*Task requirements*
Your answer should be the lines of the data below that contain "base".

Records from a data collection:
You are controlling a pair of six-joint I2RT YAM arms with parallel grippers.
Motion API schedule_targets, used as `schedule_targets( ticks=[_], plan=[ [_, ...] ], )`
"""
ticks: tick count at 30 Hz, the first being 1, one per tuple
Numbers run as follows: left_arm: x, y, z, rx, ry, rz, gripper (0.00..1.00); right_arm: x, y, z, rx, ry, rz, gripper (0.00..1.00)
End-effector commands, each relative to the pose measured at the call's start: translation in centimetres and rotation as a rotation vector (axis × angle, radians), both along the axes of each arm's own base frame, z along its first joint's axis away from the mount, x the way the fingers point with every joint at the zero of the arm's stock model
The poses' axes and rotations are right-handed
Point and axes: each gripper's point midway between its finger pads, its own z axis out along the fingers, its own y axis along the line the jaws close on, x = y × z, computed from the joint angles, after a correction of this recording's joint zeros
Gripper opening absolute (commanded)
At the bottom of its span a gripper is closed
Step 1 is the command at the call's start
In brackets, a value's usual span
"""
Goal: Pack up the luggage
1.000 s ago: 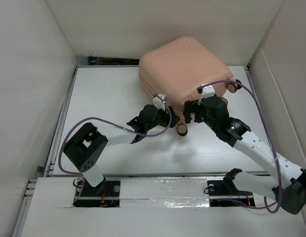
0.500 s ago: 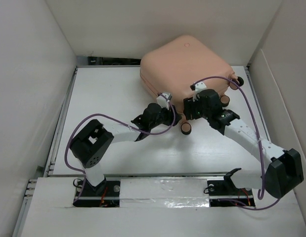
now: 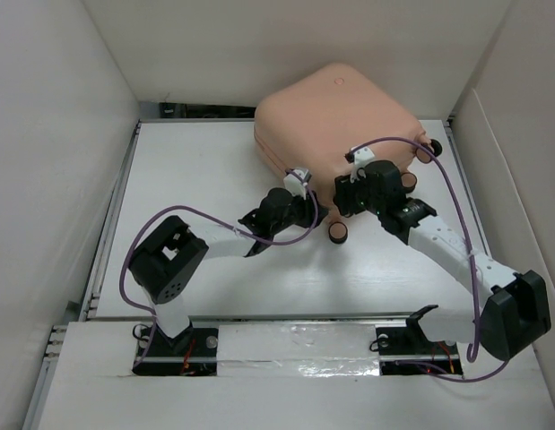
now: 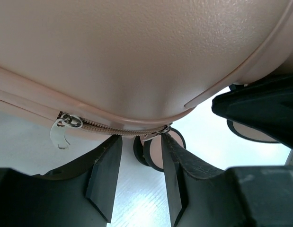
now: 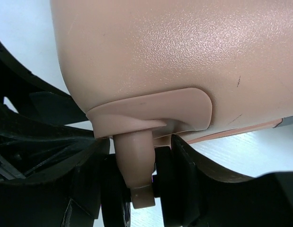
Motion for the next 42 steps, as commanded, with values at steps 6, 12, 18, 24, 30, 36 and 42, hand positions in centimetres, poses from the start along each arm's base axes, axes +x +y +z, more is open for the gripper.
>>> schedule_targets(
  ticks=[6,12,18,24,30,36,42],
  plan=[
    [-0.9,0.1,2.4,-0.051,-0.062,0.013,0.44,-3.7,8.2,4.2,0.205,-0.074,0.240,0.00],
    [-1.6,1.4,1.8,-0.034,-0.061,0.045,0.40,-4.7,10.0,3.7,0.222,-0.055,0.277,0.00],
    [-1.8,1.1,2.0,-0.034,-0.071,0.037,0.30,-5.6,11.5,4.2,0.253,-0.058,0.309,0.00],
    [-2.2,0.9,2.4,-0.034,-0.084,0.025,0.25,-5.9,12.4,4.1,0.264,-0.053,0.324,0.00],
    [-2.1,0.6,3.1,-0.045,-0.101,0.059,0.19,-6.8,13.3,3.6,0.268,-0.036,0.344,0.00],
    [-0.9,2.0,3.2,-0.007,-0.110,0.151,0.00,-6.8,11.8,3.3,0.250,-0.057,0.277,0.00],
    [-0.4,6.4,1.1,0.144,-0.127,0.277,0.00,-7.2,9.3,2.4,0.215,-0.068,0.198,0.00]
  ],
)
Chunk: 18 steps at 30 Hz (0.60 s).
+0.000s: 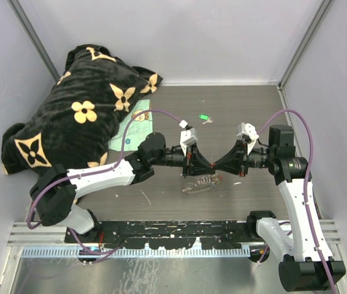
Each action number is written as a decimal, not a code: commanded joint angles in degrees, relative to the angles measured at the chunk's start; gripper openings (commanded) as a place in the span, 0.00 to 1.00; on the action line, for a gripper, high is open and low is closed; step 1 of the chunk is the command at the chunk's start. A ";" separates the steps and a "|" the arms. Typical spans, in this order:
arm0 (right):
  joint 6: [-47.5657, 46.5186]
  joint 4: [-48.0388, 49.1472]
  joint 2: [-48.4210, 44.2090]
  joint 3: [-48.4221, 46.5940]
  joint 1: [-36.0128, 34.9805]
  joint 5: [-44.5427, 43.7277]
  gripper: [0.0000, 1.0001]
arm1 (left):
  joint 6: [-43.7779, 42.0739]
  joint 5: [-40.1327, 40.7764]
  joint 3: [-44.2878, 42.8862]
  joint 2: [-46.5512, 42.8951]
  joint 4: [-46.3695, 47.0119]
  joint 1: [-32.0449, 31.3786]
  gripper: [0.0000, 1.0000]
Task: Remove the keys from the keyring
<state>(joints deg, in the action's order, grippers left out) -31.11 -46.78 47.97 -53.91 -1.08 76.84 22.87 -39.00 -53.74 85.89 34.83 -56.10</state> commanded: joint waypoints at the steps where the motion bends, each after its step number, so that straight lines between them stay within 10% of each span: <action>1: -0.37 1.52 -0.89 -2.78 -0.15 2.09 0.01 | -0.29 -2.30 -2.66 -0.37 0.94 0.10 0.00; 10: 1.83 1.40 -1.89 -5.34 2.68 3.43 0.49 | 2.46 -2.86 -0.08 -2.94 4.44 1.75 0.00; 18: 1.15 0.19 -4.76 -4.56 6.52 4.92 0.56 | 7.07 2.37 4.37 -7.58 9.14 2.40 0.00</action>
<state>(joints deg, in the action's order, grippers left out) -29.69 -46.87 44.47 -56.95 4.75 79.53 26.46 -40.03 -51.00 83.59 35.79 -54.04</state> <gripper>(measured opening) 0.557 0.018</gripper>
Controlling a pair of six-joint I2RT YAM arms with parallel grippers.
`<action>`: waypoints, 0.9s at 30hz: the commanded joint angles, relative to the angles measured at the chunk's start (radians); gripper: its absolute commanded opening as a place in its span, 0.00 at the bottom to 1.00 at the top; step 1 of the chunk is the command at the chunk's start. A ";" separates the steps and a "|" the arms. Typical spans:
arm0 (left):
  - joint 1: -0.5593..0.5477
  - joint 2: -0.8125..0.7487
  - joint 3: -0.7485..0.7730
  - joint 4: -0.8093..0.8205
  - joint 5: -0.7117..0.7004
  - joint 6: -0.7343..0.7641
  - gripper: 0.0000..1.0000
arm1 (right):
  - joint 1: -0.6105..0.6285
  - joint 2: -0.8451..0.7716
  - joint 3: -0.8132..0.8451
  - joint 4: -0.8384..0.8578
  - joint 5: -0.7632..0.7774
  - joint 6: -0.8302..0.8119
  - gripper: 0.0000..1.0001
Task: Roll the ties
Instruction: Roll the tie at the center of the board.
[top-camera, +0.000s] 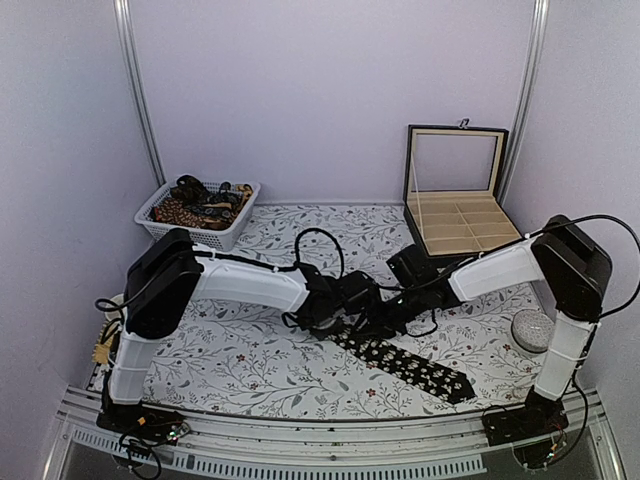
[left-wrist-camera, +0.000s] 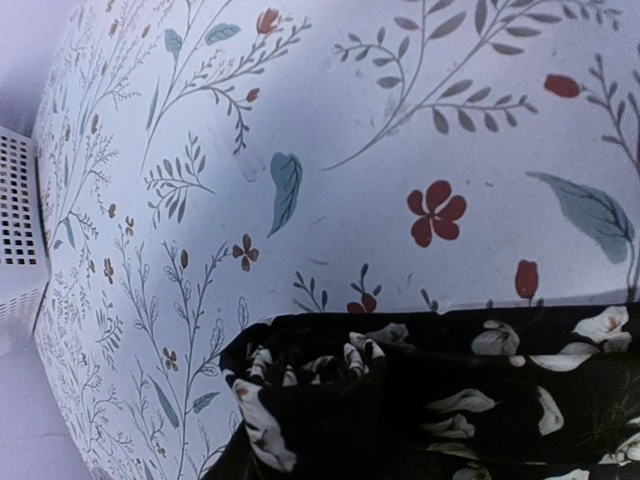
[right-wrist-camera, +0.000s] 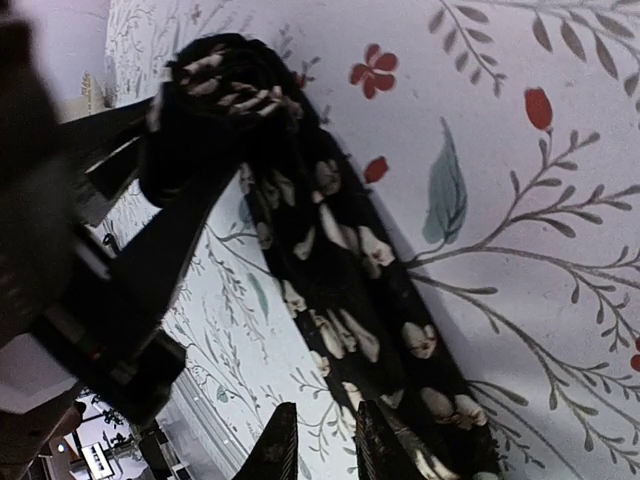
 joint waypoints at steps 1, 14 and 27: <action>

*Answer*
End-effector commands, each relative to the pose measured at the call's start: translation in centimetres and rotation as a rotation vector (axis × angle, radians), both along the axes of each arm's own base frame, z along its first joint's axis away from the mount, x the way the fingers point with every joint at the zero of the arm's stock model
Motion for the next 42 steps, as commanded, with values at steps 6, 12, 18, 24, 30, 36 and 42, hand positions in centimetres, poses from the start along each arm's base axes, axes +x +y +z, more is open for the gripper.

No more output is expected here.